What was so interesting about this study, and a fact that was well covered in some lay media, is that details about the study make the results meaningless. First, the increase in testosterone levels in the treated group was remarkably small. While the placebo group maintained levels of about 250, the treatment group peaked at a mean of about 350. The design of the study had the testosterone dose titrated to levels of 350-750. Underlining the fact that patients were under-treated, 61.4% of patients in the testosterone group stopped therapy, almost identical to the 61.7% of patients who stopped placebo.

Conclusion

So, what does this study tell us? Nothing. It tells us that homeopathic doses of testosterone -- ones that barely change blood levels of testosterone (the process measure) and have so little effect on how people feel that 60% of them stop the medicine -- are sort of safe. These results do nothing to reassure anyone that using testosterone for “cosmetic medicine” is safe. In practice, when we (I use the first person plural pronoun liberally here) treat low testosterone, we titrate the dose up every 2-4 weeks until there has been a response in target symptoms, elevated testosterone levels, or other abnormal blood tests. This is clearly not what was done in this study.

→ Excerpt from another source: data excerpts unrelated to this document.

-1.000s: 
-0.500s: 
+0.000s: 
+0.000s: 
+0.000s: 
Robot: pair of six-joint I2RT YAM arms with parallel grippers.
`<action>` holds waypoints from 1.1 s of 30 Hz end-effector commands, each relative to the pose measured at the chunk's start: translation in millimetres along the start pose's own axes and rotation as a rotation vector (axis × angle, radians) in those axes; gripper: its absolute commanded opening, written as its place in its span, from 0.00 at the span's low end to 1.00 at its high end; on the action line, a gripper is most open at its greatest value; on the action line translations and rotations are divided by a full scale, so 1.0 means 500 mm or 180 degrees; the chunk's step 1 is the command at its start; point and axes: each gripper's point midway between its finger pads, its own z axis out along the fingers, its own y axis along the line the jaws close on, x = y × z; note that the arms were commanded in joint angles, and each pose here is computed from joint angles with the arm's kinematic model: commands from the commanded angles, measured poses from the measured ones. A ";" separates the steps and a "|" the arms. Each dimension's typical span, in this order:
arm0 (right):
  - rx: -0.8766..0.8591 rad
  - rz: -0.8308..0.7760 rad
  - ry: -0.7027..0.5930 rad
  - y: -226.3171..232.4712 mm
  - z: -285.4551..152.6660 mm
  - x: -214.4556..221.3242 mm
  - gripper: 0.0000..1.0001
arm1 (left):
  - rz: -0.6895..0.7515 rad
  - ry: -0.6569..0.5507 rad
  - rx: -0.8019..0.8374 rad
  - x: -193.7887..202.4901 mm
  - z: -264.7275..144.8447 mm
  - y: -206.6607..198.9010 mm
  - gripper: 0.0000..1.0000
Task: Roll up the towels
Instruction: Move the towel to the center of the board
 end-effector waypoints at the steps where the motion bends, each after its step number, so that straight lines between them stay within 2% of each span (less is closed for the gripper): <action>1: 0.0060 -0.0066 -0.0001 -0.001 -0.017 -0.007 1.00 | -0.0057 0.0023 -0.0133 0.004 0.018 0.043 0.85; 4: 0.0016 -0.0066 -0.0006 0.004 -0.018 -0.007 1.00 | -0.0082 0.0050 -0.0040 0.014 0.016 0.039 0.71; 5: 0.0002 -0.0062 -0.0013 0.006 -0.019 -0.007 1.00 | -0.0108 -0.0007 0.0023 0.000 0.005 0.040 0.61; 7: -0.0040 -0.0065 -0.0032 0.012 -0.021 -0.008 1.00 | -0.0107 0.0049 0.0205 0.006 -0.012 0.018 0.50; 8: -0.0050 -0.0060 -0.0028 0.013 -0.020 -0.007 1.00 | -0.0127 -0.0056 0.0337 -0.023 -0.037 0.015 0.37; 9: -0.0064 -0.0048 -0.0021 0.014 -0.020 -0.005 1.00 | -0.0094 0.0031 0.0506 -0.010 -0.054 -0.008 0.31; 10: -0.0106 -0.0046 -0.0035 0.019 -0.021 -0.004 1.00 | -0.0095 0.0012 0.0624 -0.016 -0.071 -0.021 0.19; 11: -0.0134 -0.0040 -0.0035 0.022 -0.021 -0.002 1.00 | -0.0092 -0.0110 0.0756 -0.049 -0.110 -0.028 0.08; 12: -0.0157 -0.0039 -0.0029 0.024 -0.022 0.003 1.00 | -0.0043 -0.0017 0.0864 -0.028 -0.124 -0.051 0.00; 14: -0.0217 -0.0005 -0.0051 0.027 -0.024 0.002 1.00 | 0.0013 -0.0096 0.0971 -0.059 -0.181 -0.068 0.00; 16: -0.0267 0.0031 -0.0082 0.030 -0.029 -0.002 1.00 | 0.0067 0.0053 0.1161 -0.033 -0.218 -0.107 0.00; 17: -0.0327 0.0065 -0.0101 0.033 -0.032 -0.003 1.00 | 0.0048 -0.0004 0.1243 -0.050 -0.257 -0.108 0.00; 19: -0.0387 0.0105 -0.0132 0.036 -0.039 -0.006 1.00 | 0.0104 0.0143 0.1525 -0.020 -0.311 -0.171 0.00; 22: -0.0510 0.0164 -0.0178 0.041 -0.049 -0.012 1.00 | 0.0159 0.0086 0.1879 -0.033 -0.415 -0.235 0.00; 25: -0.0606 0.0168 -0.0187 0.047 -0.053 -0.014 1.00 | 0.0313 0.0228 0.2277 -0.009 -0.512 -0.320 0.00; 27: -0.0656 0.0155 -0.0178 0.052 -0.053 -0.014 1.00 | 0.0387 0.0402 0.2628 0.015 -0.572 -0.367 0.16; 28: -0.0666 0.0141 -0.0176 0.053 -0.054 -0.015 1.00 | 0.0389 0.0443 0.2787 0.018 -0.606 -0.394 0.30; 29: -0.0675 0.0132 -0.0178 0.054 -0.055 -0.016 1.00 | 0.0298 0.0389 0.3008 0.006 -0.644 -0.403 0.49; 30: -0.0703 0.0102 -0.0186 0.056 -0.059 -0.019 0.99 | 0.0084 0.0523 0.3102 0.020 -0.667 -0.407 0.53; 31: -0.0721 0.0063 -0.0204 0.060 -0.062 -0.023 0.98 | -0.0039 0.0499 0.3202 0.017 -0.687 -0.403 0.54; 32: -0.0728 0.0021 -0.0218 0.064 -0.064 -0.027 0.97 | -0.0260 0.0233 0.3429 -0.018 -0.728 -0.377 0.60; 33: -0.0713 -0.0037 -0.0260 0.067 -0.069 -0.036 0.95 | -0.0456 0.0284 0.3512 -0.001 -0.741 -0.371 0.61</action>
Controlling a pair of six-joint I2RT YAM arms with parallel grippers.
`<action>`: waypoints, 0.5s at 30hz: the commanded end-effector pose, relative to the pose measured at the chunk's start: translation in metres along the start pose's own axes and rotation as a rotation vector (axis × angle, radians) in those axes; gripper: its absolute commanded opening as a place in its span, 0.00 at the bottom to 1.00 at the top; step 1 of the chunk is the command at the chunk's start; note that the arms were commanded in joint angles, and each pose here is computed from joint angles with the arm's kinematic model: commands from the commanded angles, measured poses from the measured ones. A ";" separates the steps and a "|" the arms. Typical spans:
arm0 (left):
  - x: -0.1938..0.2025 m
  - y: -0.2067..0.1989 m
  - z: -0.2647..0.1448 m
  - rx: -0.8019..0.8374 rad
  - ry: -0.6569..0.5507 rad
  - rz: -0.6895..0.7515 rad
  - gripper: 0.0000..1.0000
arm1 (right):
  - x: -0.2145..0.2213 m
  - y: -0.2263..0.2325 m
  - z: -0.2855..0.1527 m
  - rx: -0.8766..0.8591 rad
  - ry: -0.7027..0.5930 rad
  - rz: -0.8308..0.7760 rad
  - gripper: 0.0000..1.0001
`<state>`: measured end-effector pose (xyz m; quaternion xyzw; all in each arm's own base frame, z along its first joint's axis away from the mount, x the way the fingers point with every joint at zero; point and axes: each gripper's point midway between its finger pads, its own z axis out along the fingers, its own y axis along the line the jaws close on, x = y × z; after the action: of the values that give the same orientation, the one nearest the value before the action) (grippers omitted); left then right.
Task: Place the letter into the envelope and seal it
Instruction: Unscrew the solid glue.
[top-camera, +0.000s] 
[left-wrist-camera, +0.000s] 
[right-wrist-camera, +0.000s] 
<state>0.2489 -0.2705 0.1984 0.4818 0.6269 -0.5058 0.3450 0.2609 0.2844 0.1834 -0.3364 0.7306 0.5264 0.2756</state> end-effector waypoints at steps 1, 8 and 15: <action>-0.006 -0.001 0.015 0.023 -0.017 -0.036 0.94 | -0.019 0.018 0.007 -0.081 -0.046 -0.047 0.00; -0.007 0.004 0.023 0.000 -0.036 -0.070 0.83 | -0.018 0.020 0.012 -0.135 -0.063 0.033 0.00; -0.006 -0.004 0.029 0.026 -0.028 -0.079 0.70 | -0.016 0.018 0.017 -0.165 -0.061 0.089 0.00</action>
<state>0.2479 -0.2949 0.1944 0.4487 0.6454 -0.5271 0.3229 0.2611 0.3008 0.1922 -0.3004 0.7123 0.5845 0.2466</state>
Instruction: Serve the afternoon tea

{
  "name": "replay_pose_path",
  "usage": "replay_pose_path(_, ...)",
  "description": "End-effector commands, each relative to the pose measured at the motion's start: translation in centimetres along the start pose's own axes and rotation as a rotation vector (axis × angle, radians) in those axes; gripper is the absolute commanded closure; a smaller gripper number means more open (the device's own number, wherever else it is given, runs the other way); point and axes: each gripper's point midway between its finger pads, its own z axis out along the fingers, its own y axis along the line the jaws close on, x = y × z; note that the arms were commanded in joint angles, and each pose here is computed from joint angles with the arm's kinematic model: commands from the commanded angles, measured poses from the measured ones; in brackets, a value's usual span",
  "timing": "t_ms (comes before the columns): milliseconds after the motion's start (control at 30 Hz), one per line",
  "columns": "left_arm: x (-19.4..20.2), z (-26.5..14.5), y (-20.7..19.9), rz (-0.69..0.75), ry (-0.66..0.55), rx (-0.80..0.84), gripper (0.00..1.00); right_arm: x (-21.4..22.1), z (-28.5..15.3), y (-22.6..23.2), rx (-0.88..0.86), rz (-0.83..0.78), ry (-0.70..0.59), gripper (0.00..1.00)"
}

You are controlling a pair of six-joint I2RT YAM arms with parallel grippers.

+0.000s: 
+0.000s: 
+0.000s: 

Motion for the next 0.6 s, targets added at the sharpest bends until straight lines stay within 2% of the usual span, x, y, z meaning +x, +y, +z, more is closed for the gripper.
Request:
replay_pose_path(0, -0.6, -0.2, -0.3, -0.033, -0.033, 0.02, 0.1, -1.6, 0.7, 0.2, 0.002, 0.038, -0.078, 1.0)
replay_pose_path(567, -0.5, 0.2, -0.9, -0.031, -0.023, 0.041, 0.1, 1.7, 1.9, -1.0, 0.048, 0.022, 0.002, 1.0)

It is tempting to hypothesize that this study was designed to satisfy the FDA while minimizing the chance that any adverse effects were discovered. I, however, cannot imagine that a for profit company would manipulate a study design to limit the likelihood of finding that their product is dangerous.

[i] Leave aside the fact that treating older men with low testosterone attributed to the “andropause” (or the more maddeningly termed menopause) is analogous to giving estrogen to every woman in menopause. You might remember that we once did that.

[ii] I shaved less during the pandemic since I had to wear a mask at work. I am not sure if this would have qualified me for the study.